Aix-en-Provence. Théâtre du Jeu de Paume : Eric Elmosnino campe un « Misanthrope indigné et amoureux» dans une remarquable mise en scène de Georges Lavaudant

Du Misanthrope de Molière on connaît pour ne citer qu’eux les interprétations tout en finesse de Gilles Privat, que l’on vit au Jeu de Paume dans la mise en scène de Alain Françon, Thierry Hancisse, Jacques Weber, Patrice Kerbrat, Marc Delsaert, Loïc Corbery, Denis Podalydès, sans oublier, moment fort de la télévision l’incarnation d’Alceste par Jean Rochefort aux côtés de Jean Desailly, Marie-Chistine Barrault, et Jacques Charron. On passera sur celle à côté du sujet que l’on doit à Lambert Wilson dans la version outrancière signée Peter Stein. Ce dernier y proposait un Misanthrope en colère, vociférant à tout crin, oubliant comme le souligne le sous-titre de la pièce que son personnage est avant tout…amoureux.

Destimed Eric Elmosnino dans Le Misanthrope Photo Marie Clauzade
Eric Elmosnino inoubliable est Alceste (Photo Marie Clauzade)

Point d’égarement de ce genre chez le metteur en scène Georges Lavaudant qui signe une version équilibrée, d’une intelligence absolue, où Eric Elmosnino campe un Alceste avant tout….indigné. S’il rugit c’est d’amour contrarié, ses mains sans cesse en mouvements se tordant pour signaler son trouble, son désarroi. Remarquable l’acteur se retrouve face à Mélodie Richard (on la connaît également pour ses enregistrements de livres audios avec Pierre-François Garel) qui montre avec espièglerie, et émotion combien Célimène demeure un astre organisant autour d’elle comme le rappelle Lavaudant « le ballet de ses satellites ». Tout fonctionne à merveille et chaque interprète, véritable Stradivarius en l’occurrence à la diction parfaite éclaire son personnage d’un jour nouveau, réunis autour d’un profond travail de troupe.
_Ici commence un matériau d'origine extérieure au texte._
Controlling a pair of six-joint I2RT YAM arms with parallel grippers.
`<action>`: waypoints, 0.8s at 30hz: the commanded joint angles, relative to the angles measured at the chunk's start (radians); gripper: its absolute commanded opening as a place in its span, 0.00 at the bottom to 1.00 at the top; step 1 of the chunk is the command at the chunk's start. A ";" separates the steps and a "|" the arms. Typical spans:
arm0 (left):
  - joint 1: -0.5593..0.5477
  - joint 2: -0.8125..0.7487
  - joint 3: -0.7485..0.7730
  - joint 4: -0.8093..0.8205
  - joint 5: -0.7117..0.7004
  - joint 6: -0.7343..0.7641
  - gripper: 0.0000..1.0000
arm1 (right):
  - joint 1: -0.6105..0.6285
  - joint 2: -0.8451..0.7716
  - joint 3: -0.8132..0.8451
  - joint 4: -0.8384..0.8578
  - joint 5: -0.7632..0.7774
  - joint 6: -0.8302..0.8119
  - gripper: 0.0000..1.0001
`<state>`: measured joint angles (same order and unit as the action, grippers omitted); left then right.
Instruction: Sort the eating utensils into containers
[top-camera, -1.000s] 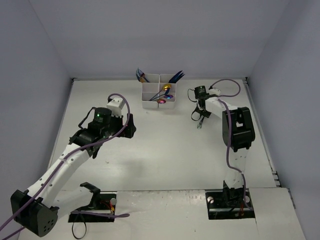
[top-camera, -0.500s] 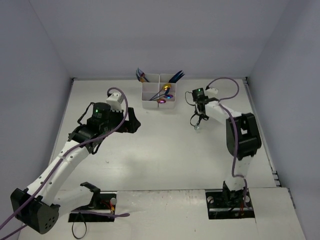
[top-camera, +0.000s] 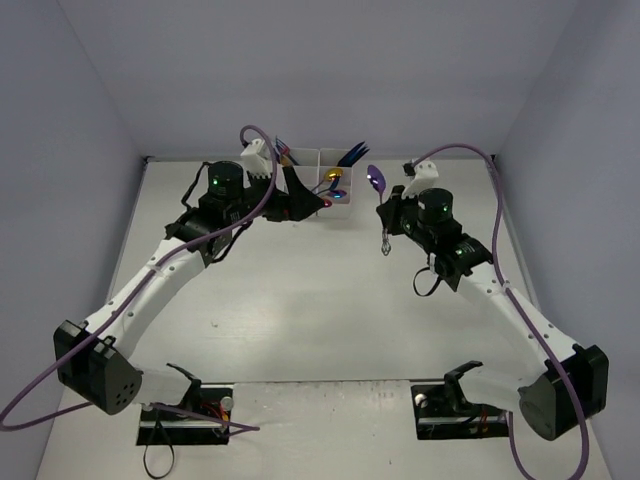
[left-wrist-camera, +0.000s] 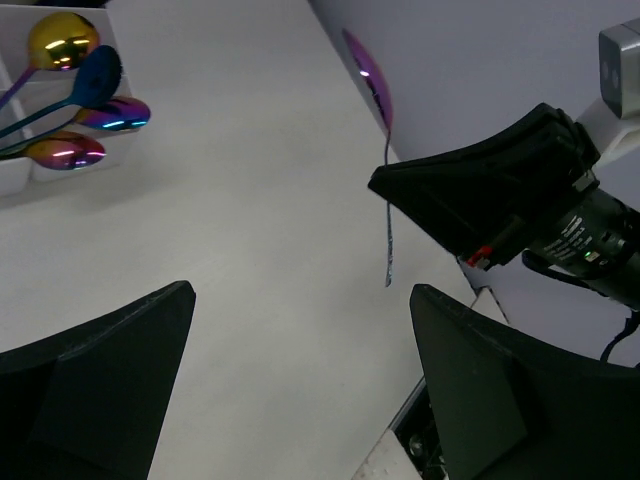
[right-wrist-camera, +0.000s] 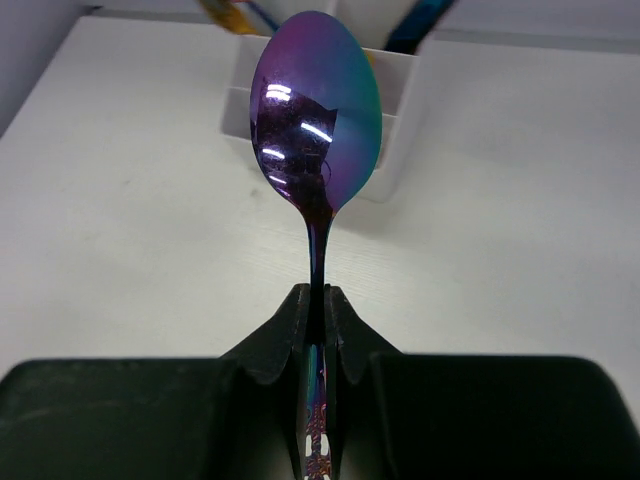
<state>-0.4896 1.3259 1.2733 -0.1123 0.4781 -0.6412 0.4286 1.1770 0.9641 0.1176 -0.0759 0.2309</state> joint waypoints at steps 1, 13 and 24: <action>-0.069 0.045 0.124 0.150 0.059 -0.068 0.87 | 0.033 -0.048 -0.005 0.111 -0.201 -0.079 0.00; -0.118 0.122 0.135 0.201 -0.001 -0.168 0.82 | 0.106 -0.088 0.001 0.126 -0.242 -0.065 0.00; -0.118 0.142 0.160 0.211 -0.044 -0.248 0.48 | 0.163 -0.095 -0.006 0.129 -0.204 -0.067 0.00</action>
Citons les tous : Astrid Bas exceptionnelle Arsinoé, d’un niveau égal à celui de Alberte Aveline, la référence du rôle à mes yeux, Luc-Antoine Diquéro Clitandre, Anysia Mabe Éliante, François Marthouret drôle en Philinte philosophe, Aurélien Recoing Oronte, Thomas Trigeaud Du Bois, Bernard Vergne Basque, et Mathurin Voltz en Alcaste qui joua aux côtés de Weber, et qui marqua les esprits à Avignon dans « 20 novembre » de Lars Noren. Qui a enregistré également bon nombre de livres en lecture audio dont « Le fils de l’Homme » de Jean-Baptiste Del Amo, ou « le Grand Meaulnes » de Henri Allain-Fournier.

La plus incroyable dispute de femmes du Théâtre français

Destimed Celimene entouree de ses courtisans et de Eliante Photo Ephrem Koering
Célimène entourée de ses courtisans et de Eliante (Photo Ephrem Koenig)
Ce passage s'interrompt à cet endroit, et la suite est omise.